De uitspraak van Wilhelmina in 1942 is opmerkelijk, omdat ze het al had over het ‘stelselmatig uitroeien’ van Joden. Wist Wilhelmina toen al van hun lot?
“Vanaf het voorjaar van ’42 komen de vernietigingskampen in vol bedrijf. Daarvoor waren er al enorme moordpartijen geweest, bij de Duitse inval in Rusland, waarbij tenminste anderhalf miljoen Joden in Polen, Oekraïne, Wit-Rusland en Rusland door speciale SS-troepen werden vermoord. Het duurt een tijd voordat in Nederland doordringt wat er in de vernietigingskampen gebeurt, zeker is dat de eerste berichten al in de zomer van ’42 tot Londen doordringen. Toch kun je je afvragen of Wilhelmina, als ze in oktober 1942 spreekt over ‘uitroeien’, werkelijk een beeld had van de onvoorstelbare gebeurtenissen die zich in Oost-Europa afspeelden. En dat gold voor heel veel mensen. Grote kans dat ze het woord gebruikte in meer algemene zin, en niet in de betekenis die het later in het licht van de vernietigingskampen heeft gekregen.”
Het is opvallend dat Willem-Alexander over zijn overgrootmoeder begint in hetzelfde jaar als waarin Nederland zijn excuses aanbood voor de rol van de regering bij de Jodenvervolging. Heeft het één met het ander te maken?
“Dat is natuurlijk moeilijk te bewijzen, maar ik denk niet dat het toeval is. Het lijkt erop dat er in Nederland vandaag de dag een bredere beweging is van instanties en gezagsdragers om opnieuw in de spiegel van de geschiedenis te kijken. Het lijkt alsof we sinds een aantal jaren in nieuwe fase van morele erkenning en rechtsherstel zitten. Dat begon met de erfpachtkwestie in Amsterdam en Den Haag en vorig jaar boden de Nederlandse Spoorwegen hun excuses aan. En ook de GGZ-instellingen laten hun geschiedenis onderzoeken. De uitspraak van Willem-Alexander over Wilhelmina past naar mijn idee in deze trend van reflectie op het eigen verleden.”

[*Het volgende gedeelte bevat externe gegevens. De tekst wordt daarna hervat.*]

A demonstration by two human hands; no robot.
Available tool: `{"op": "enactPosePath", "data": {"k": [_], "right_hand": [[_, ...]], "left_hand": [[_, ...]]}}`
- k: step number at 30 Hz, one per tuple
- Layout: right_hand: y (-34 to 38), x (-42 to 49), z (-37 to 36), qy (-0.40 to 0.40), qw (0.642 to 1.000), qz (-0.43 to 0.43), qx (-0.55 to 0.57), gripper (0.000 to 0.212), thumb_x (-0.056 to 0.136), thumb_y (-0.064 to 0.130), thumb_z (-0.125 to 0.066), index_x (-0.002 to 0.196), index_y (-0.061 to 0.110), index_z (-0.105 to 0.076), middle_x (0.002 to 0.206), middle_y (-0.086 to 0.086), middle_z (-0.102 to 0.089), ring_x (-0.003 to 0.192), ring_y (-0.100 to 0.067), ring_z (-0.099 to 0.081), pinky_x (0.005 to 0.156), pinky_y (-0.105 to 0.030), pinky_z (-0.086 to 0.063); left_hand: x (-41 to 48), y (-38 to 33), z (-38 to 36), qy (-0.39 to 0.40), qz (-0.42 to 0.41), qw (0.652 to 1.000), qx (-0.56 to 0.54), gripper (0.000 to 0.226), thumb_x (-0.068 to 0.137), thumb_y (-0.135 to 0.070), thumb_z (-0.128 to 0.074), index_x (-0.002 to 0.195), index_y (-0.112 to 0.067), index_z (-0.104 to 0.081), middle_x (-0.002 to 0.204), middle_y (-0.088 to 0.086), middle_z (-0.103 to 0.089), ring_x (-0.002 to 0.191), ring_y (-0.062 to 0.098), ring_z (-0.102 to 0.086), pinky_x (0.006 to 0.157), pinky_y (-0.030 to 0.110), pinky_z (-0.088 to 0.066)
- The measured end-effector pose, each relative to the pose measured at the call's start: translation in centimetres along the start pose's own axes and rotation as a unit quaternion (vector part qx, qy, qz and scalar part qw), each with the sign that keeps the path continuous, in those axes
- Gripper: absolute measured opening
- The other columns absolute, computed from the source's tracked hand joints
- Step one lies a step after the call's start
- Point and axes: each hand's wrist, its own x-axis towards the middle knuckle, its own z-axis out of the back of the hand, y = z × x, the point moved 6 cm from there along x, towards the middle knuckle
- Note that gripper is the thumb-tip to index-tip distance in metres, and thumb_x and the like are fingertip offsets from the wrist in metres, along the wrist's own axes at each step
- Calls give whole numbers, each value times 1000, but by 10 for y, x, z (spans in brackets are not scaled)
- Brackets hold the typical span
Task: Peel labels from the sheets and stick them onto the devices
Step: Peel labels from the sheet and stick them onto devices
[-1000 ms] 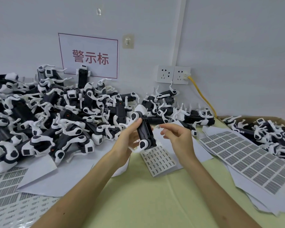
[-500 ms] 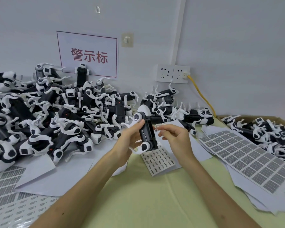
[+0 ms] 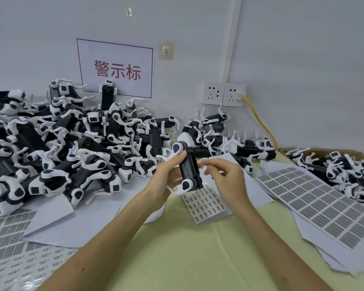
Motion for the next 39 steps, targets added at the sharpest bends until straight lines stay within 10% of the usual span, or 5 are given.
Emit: {"op": "enactPosePath", "data": {"k": [24, 29, 39], "right_hand": [[-5, 0, -3, 11, 996, 19, -89, 27, 99, 10, -60, 106, 27, -80, 75, 21, -69, 63, -6, -62, 60, -13, -45], [-11, 1, -6, 28, 994, -10, -103, 35, 103, 19, -57, 133, 31, -67, 79, 9, -71, 60, -11, -63, 60, -21, -50], [-6, 3, 8, -25, 998, -59, -10, 19, 96, 10, -63, 85, 22, -74, 73, 3, -71, 57, -13, -67, 54, -19, -48]], "left_hand": [[3, 2, 7, -26, -4, 1000, -12, 24, 92, -51, -69, 99, -33, -83, 108, 5, -80, 118, 30, -72, 112, 56, -47], [1, 2, 3, -17, 6, 1000, -5, 30, 89, -54, -70, 105, -32, -82, 113, 12, -78, 113, 31, -73, 105, 50, -54], [2, 6, 2, -22, 13, 1000, 1, 32, 92, -55, -65, 108, -32, -81, 126, 11, -75, 116, 29, -72, 109, 52, -52]]}}
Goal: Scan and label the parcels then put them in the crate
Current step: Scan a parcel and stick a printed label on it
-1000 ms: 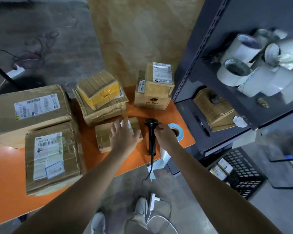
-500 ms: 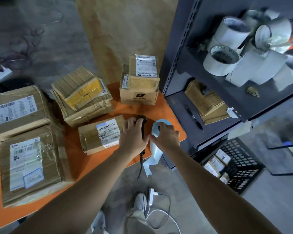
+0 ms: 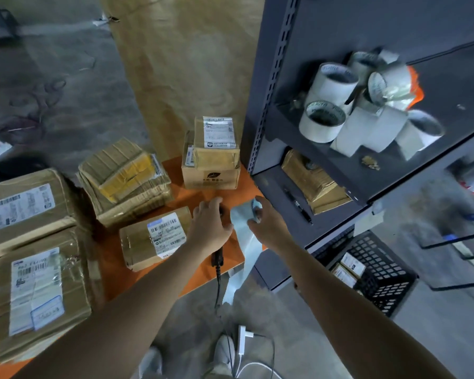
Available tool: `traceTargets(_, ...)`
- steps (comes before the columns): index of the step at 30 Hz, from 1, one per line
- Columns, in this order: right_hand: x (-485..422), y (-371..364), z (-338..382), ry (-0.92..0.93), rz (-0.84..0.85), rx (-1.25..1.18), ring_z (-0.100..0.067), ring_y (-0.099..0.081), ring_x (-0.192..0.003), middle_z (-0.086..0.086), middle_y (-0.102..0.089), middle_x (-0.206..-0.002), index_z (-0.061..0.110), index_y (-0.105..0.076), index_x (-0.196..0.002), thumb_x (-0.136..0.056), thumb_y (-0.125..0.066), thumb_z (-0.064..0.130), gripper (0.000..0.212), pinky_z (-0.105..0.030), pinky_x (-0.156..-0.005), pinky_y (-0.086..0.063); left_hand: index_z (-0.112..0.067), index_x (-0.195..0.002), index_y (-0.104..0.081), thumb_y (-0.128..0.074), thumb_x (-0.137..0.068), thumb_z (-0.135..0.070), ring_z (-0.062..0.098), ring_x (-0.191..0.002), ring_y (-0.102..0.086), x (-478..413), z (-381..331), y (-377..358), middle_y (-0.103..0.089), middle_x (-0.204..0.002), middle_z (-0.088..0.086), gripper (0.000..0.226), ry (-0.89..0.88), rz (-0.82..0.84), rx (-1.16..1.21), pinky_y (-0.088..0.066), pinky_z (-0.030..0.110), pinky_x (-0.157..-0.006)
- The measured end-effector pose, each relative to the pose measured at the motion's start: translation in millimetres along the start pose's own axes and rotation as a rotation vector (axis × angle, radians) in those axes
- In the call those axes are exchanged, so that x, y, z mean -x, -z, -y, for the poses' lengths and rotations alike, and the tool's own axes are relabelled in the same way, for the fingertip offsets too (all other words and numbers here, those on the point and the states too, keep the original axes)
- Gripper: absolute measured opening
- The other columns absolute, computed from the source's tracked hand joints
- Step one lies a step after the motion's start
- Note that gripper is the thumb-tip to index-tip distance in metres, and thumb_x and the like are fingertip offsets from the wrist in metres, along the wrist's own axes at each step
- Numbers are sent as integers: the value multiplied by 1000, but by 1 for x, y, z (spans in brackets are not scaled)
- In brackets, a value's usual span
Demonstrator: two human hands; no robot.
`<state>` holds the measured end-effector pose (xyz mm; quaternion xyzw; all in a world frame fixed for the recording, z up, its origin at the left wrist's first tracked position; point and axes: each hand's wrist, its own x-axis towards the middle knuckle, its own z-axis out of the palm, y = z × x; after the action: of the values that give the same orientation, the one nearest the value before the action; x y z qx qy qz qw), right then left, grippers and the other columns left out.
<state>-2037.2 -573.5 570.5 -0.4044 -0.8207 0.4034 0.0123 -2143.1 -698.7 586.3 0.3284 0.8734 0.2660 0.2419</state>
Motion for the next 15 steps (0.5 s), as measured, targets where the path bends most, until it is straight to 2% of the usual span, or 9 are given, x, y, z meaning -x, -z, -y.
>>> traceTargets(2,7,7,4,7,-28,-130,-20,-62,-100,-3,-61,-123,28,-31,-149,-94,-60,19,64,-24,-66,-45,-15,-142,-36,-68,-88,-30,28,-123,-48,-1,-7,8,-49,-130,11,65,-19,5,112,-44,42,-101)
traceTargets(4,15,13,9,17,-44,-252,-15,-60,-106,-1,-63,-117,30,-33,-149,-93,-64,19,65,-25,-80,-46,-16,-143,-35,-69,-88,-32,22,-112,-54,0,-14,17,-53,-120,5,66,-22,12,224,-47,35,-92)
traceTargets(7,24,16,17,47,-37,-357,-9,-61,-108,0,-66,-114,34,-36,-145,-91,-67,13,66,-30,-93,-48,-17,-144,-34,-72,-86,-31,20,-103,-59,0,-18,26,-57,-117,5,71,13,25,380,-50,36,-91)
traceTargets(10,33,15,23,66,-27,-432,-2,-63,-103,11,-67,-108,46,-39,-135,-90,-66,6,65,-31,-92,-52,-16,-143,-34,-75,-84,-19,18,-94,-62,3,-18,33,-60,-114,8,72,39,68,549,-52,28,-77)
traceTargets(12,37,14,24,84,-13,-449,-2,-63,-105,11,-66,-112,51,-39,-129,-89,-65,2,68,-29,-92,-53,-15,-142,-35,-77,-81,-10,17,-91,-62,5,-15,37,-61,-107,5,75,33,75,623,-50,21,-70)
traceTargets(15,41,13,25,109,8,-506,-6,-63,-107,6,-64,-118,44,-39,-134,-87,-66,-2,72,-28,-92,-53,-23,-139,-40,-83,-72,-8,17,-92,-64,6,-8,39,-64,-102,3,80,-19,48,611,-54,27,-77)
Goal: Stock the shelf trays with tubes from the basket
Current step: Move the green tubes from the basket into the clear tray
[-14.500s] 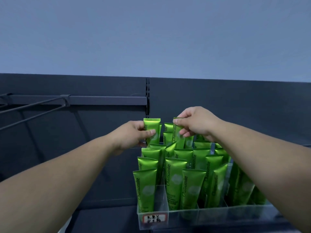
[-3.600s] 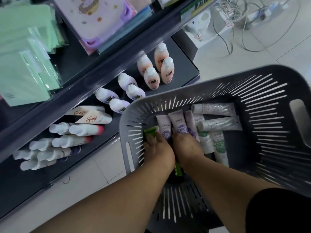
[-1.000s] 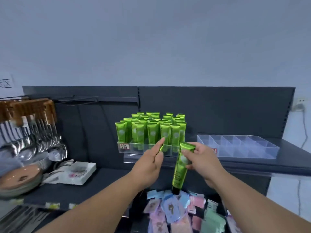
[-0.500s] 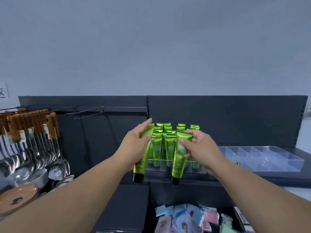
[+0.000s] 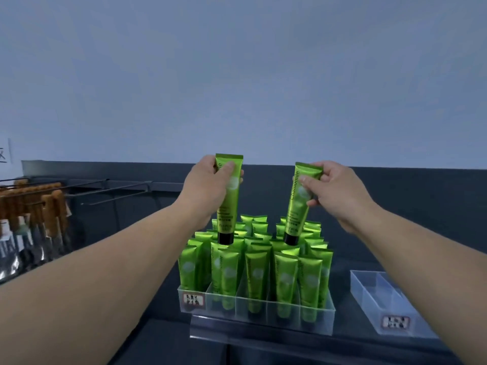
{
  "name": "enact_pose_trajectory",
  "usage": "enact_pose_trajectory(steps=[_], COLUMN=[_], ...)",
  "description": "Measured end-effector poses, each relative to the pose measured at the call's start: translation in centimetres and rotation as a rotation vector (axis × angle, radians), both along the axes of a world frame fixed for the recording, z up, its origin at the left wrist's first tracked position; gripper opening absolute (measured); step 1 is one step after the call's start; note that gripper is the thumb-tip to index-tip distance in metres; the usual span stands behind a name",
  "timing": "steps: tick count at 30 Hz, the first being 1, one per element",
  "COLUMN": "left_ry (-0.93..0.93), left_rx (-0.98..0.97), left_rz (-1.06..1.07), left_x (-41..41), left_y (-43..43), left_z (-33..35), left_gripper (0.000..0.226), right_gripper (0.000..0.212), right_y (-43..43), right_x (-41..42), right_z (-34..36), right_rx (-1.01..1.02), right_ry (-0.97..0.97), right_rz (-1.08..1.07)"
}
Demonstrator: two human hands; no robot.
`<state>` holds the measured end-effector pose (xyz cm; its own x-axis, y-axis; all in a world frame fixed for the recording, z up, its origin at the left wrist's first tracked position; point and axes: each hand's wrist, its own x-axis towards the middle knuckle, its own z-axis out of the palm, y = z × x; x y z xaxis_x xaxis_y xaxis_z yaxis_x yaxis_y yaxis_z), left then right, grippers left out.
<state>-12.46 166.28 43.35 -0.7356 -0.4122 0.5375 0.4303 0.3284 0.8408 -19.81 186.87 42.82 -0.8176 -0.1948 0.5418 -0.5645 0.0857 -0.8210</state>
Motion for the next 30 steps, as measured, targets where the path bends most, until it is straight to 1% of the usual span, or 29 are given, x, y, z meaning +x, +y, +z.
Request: enact_pose_trajectory(steps=[5, 11, 15, 18, 22, 26, 30], left_ry=[0.015, 0.021, 0.021, -0.035, -0.143, -0.244, -0.317], left_rx=[-0.071, -0.087, -0.077, -0.125, -0.262, -0.361, -0.39], left_rz=[0.002, -0.038, -0.064, -0.1, -0.102, -0.161, -0.226], left_x=[-3.8, -8.3, -11.0, -12.7, -14.7, -16.1, -17.0], left_y=[0.0, -0.6, -1.5, -2.3, -3.4, -4.0, -4.2], left_z=[0.3, 0.4, 0.1, -0.5, -1.4, -2.3, -3.1], left_gripper=[0.014, 0.012, 0.009, 0.008, 0.005, 0.005, 0.007], right_gripper=[0.021, 0.018, 0.021, 0.018, 0.015, 0.012, 0.012], right_y=[0.4, -0.1, -1.3, -2.5, -3.6, -4.2, -4.6], right_x=[-3.9, -7.1, -8.6, -9.9, -11.9, -13.1, -13.5], right_z=[0.8, 0.9, 0.6, -0.1, -1.1, -2.4, -3.6], right_rx=[0.01, 0.035, 0.018, 0.083, 0.193, 0.275, 0.333], right_ry=[0.068, 0.081, 0.052, 0.035, 0.023, -0.003, -0.056], right_rz=[-0.032, -0.035, -0.038, -0.054, -0.121, -0.146, -0.128])
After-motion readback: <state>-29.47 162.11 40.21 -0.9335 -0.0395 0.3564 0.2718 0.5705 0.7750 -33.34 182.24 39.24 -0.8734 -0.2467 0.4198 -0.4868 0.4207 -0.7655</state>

Was u zelf verbaasd dat hij over Wilhelmina begon?
“Ik denk dat het iedereen heel erg verrast heeft. Het kwam heel natuurlijk over. Hij zei min of meer dat hij worstelde met zijn eigen familiegeschiedenis. Ik denk dat dat door Joodse organisaties als een belangrijk gebaar wordt gezien.”